Было в них немного.
Несколько дней Стас не знал, что делать: мать приболела, а цены на лекарства гнались за курсом. Выручил Костян, у которого прибереглось немного наличности. Потом подвернулся удачный проект, который принес немного средств, но они ушли на новые лекарства.
Пришлось браться за новые проекты, состоявшие, как правило, в помощи сильному, который изымал собственность у слабого.
Работа была нервная, но прибыльная.
Месяц шел за год. Впечатлений у Стаса накопилось на хорошую книгу.
Несколько тысяч уральских рабочих, поющих около проходной «Интернационал» и готовых биться насмерть с московскими ворами за таких же воров местного разлива.
Драка двух акционеров прямо на совете директоров из-за назначения главного бухгалтера — битву останавливали выстрелом в воздух.
Некогда процветавший моногород, построенный вокруг военного завода, в котором уже полгода не платили зарплату и люди с удивлением смотрели на деньги. В единственном работающем ресторане этого города женщины кидались на пятерых москвичей так, как будто это были голливудские кинозвезды, — «так у нас все мужики спились».
Визг бывшего вице-губернатора, которого освобождали от теперь ненужной ему собственности…
Нынешний процесс тоже, в общем, был о том, что человек, имевший некоторое влияние, а потом его утративший, должен отдать и завод. Нет власти — нет имущества, все по-честному.

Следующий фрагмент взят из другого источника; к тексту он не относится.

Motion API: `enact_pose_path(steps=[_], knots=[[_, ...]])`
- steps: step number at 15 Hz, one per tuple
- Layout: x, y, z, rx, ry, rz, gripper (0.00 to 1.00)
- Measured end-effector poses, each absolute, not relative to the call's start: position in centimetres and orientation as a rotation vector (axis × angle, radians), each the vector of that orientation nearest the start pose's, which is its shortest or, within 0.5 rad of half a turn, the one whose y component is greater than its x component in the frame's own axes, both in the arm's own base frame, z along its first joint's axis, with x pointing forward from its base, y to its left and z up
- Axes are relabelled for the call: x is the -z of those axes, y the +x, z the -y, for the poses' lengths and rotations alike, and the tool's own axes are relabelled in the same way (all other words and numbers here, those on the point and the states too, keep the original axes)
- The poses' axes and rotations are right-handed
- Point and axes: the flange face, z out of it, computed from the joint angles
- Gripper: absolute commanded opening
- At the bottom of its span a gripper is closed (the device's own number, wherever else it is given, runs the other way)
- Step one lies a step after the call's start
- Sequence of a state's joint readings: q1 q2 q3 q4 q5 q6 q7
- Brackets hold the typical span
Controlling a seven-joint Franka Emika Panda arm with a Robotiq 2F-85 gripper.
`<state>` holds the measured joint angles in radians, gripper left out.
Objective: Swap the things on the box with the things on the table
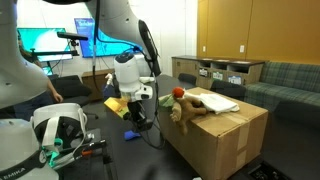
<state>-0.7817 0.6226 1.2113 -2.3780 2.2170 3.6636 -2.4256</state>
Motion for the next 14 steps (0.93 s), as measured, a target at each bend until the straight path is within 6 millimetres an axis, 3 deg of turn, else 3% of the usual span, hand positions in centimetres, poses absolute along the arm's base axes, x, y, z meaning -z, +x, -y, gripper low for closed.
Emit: enact_pose_path(steps=[1,2,3,9,14], knots=[[-19.6,37.1,-9.2,0.209,-2.907,0.539,0.07],[-19.0,37.7,-9.1,0.208,-2.924,0.482,0.55],[-18.6,38.3,-8.9,0.209,-2.938,0.430,0.56],[-17.4,39.2,-8.8,0.191,-2.983,0.338,0.99],[-17.6,38.6,-10.4,0.181,-2.972,0.379,1.00]])
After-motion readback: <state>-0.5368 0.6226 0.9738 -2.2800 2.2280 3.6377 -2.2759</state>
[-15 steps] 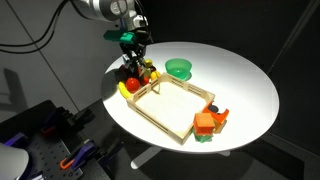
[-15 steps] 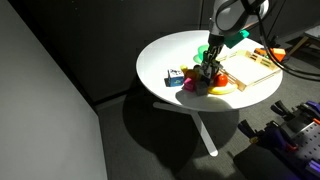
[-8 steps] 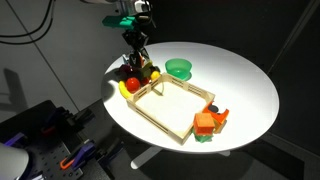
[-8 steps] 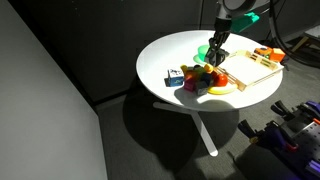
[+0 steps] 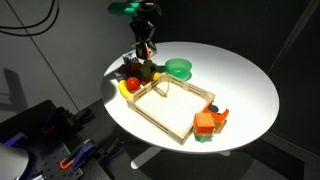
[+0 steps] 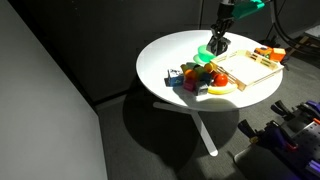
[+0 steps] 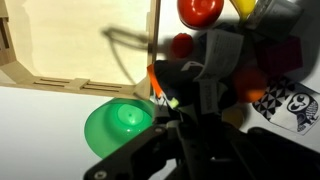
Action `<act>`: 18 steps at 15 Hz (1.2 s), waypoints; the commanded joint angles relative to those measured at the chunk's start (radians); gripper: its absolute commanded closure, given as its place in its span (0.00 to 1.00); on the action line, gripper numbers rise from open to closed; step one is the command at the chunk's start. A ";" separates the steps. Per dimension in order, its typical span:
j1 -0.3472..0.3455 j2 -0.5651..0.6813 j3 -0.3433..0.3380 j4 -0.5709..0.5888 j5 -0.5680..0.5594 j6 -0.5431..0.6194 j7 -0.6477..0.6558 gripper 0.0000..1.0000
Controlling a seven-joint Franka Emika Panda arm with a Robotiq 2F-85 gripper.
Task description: Put the white and orange dice in the green bowl
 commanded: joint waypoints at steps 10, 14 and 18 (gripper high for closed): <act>-0.023 0.173 -0.029 0.221 0.005 -0.063 0.120 0.94; -0.032 0.223 -0.038 0.285 0.012 -0.067 0.144 0.94; -0.040 0.268 -0.049 0.344 0.014 -0.065 0.169 0.94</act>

Судья попросил у адвокатов доверенности, потом паспорта. Документы адвоката, представлявшего интересы нанимателя Линьковича и Костяна, он изучал особенно долго, потом что-то шепнул секретарю суда.
— В чем дело? — нервно спросил адвокат.
В зал вбегали люди в камуфляже. Судья прокашлялся:
— Этот человек похож на серийного маньяка, его ищут уже три года.
— Вот ты сучара, — не выдержал Костя.
Адвокат, наверное, хотел сказать что-то более относящееся к юриспруденции, но уже лежал носом в плохо вымытый линолеум.
Жалобно запищал упавший на пол ноутбук Костяна.
— Не дергаться, работает ОМОН, — заорал кто-то над головой Линьковича.
— А мы ждали балетную труппу, — зачем-то отреагировал Стас и тут же мысленно извинился перед боком, ответившим за его неуместное остроумие.
Жесткость ОМОНа стихала по мере удаления от зала заседаний.
Из него их вытаскивали, в автобус подсаживали, полтора часа дороги прошли сравнительно мирно (Стас спросил, сколько кругов они должны сделать по городу, в ответ получил предложение завалить хлебало, если хочет и дальше своими зубами хавать), в отделении только что не предложили чаю.
Позволили умыться и разрешили курить. Камера была сравнительно чистой.